Pasaron a otro asunto, pero Aracil no desaprovechó los puntos de vista señalados por su amigo para comentarlos en su Memoria.

Llegó el día de la conferencia, Aracil se preparó su público, y alcanzó un gran éxito. Su mayor habilidad fue el mezclar con lo serio notas humorísticas y cómicas; tuvo frases pintorescas para definir gráficamente el modernismo, la Pedagogía, el género chico, el automóvil, la filosofía de Nietzsche, la política hidráulica y el baile flamenco muy celebradas. De ademanes y de accionado estuvo inmejorable; supo subrayar unas cosas y atenuar otras con verdadera maestría.

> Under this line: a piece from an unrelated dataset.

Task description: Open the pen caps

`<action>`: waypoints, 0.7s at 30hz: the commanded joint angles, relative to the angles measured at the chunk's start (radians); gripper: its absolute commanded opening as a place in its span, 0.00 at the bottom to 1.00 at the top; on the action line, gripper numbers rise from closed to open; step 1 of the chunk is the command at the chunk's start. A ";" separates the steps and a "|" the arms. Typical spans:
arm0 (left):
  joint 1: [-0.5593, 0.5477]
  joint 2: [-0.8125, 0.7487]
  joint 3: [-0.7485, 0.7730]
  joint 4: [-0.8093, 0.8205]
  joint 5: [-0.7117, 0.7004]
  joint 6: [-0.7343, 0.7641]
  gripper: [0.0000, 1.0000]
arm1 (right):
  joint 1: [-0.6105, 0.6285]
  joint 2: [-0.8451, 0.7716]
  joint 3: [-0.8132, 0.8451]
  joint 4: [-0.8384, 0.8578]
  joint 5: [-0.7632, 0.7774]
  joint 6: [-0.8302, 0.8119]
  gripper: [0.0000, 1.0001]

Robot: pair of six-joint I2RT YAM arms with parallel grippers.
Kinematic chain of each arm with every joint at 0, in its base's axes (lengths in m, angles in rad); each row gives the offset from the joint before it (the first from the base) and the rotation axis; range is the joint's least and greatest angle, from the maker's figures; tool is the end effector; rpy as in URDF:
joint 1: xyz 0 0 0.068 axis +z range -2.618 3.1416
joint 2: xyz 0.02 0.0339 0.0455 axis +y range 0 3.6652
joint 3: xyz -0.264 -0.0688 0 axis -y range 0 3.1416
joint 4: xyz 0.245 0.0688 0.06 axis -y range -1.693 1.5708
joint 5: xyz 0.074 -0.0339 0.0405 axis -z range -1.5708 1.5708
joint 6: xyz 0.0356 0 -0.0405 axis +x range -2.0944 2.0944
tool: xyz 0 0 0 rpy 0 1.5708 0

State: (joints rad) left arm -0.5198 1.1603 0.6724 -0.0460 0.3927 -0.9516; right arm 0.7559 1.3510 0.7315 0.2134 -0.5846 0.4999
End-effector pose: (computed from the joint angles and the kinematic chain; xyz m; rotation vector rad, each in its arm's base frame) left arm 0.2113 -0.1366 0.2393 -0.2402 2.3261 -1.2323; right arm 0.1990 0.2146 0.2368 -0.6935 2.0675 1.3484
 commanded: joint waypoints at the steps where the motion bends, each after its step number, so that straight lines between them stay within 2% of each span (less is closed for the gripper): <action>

—Es un cómico este Aracil —exclamó Iturrioz.

—Muy brillante, muy ingenioso —dijo el primo Venancio—; pero sin una afirmación práctica.

La opinión general consideró la conferencia como un éxito, los periódicos le dedicaron más de una columna, y algunas revistas ilustradas publicaron el retrato de Aracil.

María discutió varias veces con su primo acerca de la Memoria de su padre. Ella la defendía, como es natural; Venancio consideraba lo dicho por Aracil como una fantasía literaria, como un juego mental divertido. Venancio era enemigo de la política y de las fórmulas teóricas. Un día le dijo a María que para él el único propósito serio que podía haber en España era que desde San Sebastián hasta Cádiz y desde La Coruña hasta Barcelona se pudiese ir entre árboles. Todos esos otros sistemas metafísicos y éticos, como el anarquismo, le parecían vueltas a concepciones pedantescas y a paparruchas semejantes al krausismo. En cambio, un ideal concreto, práctico, de un país lleno de árboles, suponía una transformación de la vida, convirtiéndola de áspera y ruda en civilizada y humana. Para llegar a esto, pensaba que actualmente en España no había camino; ingresar en cualquier partido constituía una estupidez. Su plan era individualismo y trabajo, plantar árboles y mejorar la tierra.

María, en el fondo, estaba conforme con él, pero le llevaba la contraria por defender a su padre y para oírle.